▸ Data under study
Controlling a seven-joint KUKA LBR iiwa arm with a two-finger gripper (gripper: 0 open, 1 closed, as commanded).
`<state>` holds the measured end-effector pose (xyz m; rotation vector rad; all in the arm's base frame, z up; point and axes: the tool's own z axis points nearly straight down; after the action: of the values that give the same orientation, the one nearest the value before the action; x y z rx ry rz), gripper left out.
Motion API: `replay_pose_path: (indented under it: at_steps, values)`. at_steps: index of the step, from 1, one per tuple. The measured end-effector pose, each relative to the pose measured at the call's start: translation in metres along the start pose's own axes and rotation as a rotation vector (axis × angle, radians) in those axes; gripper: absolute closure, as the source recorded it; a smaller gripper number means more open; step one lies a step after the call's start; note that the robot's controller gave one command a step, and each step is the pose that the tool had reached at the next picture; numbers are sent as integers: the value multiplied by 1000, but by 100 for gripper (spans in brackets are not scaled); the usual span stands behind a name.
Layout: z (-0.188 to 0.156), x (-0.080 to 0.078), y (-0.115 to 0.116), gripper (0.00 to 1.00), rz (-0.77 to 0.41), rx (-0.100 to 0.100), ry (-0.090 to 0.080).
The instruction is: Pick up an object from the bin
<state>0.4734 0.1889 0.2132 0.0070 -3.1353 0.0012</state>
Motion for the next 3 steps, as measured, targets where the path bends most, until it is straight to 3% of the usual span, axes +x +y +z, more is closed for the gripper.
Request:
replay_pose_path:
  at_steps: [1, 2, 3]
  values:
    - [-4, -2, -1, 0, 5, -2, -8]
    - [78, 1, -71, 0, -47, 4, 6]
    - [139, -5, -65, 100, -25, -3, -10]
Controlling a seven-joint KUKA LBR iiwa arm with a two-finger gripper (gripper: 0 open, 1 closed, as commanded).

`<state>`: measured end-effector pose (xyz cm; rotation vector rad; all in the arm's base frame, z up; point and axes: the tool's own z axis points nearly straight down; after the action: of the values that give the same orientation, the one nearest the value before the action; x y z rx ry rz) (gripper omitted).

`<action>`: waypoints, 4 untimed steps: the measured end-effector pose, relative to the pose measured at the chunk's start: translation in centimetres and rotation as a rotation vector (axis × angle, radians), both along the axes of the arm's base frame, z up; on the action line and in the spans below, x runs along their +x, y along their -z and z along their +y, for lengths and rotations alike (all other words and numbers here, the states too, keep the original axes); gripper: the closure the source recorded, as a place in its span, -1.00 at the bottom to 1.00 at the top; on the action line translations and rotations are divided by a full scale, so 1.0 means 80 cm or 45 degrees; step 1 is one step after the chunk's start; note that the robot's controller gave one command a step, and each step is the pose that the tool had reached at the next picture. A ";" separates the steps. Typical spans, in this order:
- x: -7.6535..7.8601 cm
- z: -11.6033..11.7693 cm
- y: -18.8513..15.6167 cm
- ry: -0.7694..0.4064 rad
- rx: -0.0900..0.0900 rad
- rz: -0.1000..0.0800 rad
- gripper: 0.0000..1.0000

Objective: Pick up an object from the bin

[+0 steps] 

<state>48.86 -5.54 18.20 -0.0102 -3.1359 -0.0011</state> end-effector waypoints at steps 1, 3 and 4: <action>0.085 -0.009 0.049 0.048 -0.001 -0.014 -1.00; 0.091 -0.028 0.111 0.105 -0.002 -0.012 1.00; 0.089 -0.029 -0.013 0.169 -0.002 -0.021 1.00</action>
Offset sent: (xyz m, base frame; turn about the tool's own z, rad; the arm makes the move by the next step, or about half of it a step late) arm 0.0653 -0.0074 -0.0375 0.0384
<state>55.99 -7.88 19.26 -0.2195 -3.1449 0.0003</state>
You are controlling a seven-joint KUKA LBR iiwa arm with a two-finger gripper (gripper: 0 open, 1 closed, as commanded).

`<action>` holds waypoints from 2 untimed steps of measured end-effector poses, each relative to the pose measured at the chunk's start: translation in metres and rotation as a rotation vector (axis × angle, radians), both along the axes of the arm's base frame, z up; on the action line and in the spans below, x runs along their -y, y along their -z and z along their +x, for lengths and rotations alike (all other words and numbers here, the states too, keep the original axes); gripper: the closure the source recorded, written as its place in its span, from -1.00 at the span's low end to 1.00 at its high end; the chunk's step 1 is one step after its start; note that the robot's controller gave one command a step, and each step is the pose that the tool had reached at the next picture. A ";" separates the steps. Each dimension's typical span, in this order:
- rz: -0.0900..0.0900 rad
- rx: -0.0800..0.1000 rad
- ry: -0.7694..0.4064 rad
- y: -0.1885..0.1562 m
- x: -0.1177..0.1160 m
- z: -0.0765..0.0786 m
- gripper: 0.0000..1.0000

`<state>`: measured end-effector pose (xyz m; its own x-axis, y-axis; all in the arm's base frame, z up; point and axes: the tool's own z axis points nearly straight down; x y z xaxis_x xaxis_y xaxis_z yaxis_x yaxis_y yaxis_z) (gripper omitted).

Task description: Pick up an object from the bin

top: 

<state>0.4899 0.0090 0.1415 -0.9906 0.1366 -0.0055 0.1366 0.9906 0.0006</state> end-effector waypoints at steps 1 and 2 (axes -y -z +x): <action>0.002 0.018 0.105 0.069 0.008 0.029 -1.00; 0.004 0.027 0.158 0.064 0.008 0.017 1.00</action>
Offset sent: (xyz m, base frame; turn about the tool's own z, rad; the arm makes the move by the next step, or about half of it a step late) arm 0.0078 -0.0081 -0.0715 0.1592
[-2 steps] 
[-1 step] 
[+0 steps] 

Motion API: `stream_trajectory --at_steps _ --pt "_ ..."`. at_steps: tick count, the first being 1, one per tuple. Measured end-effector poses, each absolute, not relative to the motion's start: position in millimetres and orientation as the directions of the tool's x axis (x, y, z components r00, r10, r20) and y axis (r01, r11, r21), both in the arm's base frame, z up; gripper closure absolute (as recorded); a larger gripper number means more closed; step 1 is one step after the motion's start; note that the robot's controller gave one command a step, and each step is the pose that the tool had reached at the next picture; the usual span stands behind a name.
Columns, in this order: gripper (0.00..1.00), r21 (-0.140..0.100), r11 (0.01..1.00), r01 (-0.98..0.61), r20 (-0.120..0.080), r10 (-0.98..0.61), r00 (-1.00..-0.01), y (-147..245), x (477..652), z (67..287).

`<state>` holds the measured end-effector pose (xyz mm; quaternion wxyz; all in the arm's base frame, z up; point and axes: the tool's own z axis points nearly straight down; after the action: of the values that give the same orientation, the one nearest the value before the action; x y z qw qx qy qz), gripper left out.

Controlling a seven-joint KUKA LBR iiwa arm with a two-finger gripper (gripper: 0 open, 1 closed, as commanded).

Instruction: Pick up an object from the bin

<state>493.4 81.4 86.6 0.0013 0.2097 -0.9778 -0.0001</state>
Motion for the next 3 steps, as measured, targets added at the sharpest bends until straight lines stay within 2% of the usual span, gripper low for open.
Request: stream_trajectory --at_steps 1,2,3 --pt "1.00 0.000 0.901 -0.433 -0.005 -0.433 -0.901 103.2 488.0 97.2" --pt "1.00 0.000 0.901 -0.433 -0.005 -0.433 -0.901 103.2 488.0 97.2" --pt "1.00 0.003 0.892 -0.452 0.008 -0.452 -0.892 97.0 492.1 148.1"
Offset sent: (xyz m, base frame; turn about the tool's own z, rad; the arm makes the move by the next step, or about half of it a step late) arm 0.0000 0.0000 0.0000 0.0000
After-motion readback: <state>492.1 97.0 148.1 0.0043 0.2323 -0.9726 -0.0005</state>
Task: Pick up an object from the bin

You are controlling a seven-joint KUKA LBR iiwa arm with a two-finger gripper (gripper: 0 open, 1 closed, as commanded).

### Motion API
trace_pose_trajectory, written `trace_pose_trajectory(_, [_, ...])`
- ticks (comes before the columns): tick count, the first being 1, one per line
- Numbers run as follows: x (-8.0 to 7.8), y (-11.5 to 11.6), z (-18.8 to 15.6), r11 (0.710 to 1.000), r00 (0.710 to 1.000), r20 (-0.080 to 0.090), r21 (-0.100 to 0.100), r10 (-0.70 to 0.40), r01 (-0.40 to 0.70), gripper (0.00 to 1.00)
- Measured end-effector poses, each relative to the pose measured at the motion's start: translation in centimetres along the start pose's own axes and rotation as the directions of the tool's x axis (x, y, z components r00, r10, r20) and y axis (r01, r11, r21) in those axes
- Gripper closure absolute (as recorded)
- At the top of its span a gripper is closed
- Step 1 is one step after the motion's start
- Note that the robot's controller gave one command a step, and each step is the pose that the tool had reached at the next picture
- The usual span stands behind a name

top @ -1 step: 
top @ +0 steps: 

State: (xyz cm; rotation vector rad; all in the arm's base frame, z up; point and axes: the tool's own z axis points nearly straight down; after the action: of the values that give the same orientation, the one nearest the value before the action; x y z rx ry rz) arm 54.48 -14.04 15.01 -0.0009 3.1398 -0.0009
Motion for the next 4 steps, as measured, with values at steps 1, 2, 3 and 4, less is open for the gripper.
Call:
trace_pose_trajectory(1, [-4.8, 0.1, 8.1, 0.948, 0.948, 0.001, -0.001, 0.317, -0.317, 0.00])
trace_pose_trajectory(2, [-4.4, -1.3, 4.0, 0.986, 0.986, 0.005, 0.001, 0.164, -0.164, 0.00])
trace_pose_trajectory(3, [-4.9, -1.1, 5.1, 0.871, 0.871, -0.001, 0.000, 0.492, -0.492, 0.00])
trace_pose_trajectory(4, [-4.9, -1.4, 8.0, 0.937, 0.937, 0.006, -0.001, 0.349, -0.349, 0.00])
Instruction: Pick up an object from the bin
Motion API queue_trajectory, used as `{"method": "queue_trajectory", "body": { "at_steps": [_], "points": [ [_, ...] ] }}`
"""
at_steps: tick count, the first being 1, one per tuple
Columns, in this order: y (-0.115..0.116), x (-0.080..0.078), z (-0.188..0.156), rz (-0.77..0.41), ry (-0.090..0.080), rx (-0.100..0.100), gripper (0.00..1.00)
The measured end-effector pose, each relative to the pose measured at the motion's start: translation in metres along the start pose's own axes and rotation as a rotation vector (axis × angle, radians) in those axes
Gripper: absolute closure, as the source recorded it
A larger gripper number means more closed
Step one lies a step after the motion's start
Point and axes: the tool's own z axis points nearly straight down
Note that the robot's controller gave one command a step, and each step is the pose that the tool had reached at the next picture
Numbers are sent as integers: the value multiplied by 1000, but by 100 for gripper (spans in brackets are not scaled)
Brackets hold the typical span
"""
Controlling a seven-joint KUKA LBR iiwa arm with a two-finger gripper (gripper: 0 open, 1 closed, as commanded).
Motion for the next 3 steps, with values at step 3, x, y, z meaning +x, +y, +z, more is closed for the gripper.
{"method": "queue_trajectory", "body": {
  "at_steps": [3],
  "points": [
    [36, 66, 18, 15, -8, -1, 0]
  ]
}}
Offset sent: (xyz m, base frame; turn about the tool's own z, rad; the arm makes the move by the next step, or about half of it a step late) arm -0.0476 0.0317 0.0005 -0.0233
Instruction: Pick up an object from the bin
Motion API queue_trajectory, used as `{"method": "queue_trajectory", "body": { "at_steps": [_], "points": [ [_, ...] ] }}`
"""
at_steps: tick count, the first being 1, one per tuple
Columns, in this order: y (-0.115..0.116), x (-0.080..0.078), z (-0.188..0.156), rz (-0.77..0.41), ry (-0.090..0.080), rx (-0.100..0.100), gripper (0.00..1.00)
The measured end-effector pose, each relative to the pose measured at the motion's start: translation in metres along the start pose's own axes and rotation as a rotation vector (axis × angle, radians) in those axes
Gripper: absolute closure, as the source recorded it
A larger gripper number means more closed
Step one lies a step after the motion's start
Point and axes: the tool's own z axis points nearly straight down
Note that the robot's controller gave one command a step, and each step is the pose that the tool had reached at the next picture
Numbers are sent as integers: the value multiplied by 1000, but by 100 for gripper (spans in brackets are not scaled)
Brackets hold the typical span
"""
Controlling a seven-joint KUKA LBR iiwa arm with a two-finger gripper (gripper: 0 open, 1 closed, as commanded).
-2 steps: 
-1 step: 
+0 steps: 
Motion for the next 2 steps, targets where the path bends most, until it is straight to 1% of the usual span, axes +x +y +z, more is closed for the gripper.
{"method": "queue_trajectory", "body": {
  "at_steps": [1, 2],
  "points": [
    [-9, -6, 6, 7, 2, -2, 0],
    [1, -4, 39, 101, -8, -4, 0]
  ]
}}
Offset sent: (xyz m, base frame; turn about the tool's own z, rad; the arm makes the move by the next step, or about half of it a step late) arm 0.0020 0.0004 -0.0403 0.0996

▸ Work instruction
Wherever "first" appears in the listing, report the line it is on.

▸ Result of this exercise
Motion API: `stream_trajectory --at_steps _ --pt "_ ..."`. at_steps: tick count, the first being 1, one per tuple. Measured end-effector poses, each absolute, not relative to the motion's start: position in millimetres and orientation as the directions of the tool's x axis (x, y, z components r00, r10, r20) and y axis (r01, r11, r21), both in the arm's base frame, z up; gripper closure absolute (as recorded); a larger gripper number means more closed; step 1 is one step after the motion's start; note that the robot's controller gave one command a step, and each step is the pose that the tool had reached at the next picture; the usual span stands behind a name.
- ticks (comes before the columns): tick count, the first being 1, one per line
at_steps: tick count, the first being 1, one per tuple
at_steps: tick count, the first being 1, one per tuple

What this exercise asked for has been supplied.